PROBLEM TO WORK ON »
Starting from the line that holds "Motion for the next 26", print every line through the end of the records, first and last included.

Stored dataset items »
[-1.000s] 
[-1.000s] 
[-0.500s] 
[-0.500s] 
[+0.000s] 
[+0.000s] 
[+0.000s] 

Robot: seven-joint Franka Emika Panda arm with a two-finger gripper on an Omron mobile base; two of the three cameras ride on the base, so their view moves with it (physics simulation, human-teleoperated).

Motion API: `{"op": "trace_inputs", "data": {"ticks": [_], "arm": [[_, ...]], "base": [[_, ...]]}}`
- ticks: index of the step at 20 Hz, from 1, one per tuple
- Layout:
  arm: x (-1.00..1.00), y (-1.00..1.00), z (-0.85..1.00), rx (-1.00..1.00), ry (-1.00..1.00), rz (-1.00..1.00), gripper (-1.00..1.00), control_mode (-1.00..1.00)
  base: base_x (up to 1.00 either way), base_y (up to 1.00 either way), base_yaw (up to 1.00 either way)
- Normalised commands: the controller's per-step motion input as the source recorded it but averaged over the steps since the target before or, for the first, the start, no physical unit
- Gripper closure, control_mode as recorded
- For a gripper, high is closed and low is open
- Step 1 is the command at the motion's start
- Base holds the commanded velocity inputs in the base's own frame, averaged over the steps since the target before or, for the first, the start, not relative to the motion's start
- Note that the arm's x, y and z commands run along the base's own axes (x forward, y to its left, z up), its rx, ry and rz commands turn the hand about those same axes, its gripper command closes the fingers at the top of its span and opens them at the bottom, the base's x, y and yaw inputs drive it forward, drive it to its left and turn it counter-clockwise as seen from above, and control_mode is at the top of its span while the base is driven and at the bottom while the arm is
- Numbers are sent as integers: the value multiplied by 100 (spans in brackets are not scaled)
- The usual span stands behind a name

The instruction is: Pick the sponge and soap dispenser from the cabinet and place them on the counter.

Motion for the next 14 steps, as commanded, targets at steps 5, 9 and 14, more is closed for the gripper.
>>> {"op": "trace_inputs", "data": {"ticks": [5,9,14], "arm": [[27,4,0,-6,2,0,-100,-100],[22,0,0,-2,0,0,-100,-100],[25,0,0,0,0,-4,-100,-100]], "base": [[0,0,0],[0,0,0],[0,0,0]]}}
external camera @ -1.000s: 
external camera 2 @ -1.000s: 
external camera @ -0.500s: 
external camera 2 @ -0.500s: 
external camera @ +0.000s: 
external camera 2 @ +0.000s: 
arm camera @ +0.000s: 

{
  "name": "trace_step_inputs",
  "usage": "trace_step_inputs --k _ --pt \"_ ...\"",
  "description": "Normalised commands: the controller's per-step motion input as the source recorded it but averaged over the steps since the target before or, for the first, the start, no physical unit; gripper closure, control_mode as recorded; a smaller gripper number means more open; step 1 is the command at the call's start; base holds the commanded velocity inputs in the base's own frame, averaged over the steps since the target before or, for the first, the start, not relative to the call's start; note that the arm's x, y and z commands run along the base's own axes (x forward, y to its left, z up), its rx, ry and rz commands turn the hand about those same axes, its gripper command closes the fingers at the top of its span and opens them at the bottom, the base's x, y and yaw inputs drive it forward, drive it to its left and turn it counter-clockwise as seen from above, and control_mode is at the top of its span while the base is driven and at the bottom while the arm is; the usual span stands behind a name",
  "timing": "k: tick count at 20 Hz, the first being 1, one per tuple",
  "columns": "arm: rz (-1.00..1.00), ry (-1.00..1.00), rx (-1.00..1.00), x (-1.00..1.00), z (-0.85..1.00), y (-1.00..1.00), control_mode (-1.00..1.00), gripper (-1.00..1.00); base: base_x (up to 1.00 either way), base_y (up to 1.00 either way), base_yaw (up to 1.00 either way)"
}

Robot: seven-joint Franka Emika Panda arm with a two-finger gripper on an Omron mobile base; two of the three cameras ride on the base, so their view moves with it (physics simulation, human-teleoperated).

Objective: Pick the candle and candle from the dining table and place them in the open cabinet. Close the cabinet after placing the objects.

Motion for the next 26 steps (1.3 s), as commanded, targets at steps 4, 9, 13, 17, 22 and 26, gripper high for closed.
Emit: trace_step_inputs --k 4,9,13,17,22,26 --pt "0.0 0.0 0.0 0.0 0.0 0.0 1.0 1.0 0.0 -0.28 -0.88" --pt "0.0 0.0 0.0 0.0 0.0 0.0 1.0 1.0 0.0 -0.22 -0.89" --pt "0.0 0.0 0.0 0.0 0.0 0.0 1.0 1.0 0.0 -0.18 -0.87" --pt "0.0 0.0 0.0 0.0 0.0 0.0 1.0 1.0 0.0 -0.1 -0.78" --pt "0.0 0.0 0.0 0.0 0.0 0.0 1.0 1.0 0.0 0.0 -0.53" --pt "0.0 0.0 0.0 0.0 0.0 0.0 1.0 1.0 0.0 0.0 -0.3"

SOLUTION TO THE EXERCISE »
Motion for the next 26 steps (1.3 s), as commanded, targets at steps 4, 9, 13, 17, 22 and 26, gripper high for closed.
Emit: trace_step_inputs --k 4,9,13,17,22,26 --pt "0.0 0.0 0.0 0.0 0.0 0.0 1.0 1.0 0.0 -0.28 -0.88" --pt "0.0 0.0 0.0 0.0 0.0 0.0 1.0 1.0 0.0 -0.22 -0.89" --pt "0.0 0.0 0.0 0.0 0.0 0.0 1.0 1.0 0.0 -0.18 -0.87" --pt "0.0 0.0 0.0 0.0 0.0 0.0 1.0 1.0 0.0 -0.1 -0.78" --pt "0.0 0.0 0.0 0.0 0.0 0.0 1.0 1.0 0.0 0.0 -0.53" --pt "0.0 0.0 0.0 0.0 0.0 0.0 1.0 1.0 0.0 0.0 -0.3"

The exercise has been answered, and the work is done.